§ **What you will do**: Pictures are to be dropped. Everything else in the listing gets copied exactly.
:: Input data ::
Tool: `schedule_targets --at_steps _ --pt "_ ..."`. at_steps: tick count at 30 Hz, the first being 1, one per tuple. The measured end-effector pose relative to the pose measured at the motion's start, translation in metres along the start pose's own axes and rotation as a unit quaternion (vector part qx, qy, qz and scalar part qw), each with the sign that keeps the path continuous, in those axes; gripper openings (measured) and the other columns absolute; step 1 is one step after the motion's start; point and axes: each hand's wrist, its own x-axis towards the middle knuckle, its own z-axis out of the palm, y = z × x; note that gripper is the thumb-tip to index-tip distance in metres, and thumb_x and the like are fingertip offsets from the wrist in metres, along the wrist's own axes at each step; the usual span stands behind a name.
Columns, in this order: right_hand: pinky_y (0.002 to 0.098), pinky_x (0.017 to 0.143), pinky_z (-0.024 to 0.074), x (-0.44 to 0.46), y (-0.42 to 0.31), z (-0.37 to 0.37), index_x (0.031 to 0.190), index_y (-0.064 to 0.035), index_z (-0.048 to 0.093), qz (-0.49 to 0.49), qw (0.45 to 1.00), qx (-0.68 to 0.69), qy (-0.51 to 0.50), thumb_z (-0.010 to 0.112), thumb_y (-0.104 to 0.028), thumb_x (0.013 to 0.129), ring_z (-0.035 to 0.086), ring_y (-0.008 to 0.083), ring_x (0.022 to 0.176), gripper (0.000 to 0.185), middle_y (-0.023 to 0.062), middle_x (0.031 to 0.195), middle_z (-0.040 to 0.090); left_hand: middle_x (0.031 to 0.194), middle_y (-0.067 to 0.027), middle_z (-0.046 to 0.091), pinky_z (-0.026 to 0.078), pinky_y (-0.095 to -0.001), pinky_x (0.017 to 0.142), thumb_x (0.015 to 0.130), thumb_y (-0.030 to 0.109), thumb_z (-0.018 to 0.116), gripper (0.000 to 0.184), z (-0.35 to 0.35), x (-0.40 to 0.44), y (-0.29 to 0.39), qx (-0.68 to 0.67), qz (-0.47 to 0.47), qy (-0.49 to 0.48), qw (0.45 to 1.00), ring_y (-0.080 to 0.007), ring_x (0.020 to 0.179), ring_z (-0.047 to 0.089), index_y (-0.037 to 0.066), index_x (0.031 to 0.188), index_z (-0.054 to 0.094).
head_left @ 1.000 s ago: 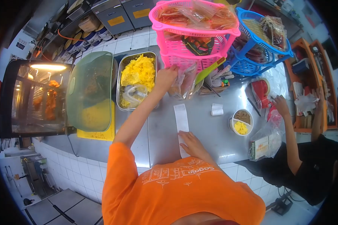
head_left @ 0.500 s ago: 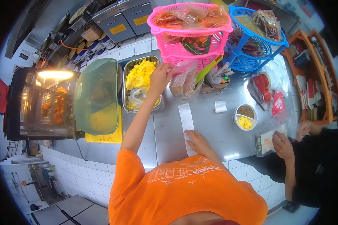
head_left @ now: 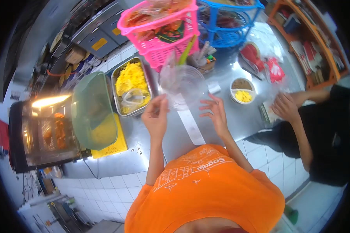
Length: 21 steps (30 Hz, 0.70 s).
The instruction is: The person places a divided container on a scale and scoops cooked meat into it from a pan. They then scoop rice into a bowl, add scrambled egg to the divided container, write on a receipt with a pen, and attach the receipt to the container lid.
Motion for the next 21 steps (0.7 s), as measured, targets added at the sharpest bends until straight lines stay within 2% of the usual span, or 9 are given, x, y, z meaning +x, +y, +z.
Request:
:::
§ **Worked solution**:
Tool: `schedule_targets --at_steps _ --pt "_ ..."`. at_steps: tick count at 30 Hz, the first being 1, one per tuple. The measured end-effector pose relative to the pose measured at the motion's start, translation in metres along the start pose's own axes and rotation as a unit quaternion (vector part qx, qy, qz and scalar part qw), each with the sign that keeps the path continuous, in those axes; gripper openings (measured) and the other columns absolute; step 1 is one step after the motion's start; point and axes: each hand's wrist, its own x-axis towards the middle knuckle, its own z-axis out of the palm, y = z × x; note that gripper is the thumb-tip to index-tip distance in metres, and thumb_x and the like are fingertip offsets from the wrist in metres, along the wrist's own axes at each step; the usual span stands behind a name.
Columns, in this order: right_hand: pinky_y (0.002 to 0.098), pinky_x (0.017 to 0.143), pinky_z (-0.024 to 0.074), x (-0.44 to 0.46), y (-0.42 to 0.31), z (-0.37 to 0.37), index_x (0.031 to 0.190), index_y (-0.064 to 0.035), index_z (-0.048 to 0.093), qz (-0.49 to 0.49), qw (0.45 to 1.00), qx (-0.68 to 0.69), qy (-0.51 to 0.50), thumb_z (-0.010 to 0.112), thumb_y (-0.104 to 0.028), thumb_x (0.013 to 0.129), ring_z (-0.035 to 0.086), ring_y (-0.008 to 0.083), ring_x (0.022 to 0.176), gripper (0.000 to 0.185), middle_y (-0.023 to 0.062), middle_x (0.031 to 0.195), middle_z (-0.040 to 0.090); left_hand: middle_x (0.031 to 0.194), middle_y (-0.067 to 0.027), middle_z (-0.046 to 0.091), pinky_z (-0.026 to 0.078), pinky_y (-0.095 to -0.001), pinky_x (0.017 to 0.142), thumb_x (0.015 to 0.130), thumb_y (-0.030 to 0.109), thumb_z (-0.018 to 0.116), gripper (0.000 to 0.184), z (-0.35 to 0.35), x (-0.40 to 0.44), y (-0.29 to 0.39), qx (-0.68 to 0.67), qz (-0.47 to 0.47), qy (-0.49 to 0.48), qw (0.45 to 1.00), ring_y (-0.080 to 0.007), ring_x (0.020 to 0.179), ring_z (-0.047 to 0.089), index_y (-0.037 to 0.066), index_x (0.031 to 0.188), index_z (-0.054 to 0.094).
head_left @ 1.000 s ago: 
head_left @ 0.500 s ago: 
head_left @ now: 
Length: 21 steps (30 Hz, 0.70 s).
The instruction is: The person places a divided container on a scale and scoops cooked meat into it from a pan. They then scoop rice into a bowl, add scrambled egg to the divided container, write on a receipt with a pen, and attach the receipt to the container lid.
Motion for the next 21 steps (0.7 s), as measured, targets added at the sharpest bends until straight lines stay within 2% of the usual span, or 9 are given, x, y, z meaning +x, +y, +z.
Request:

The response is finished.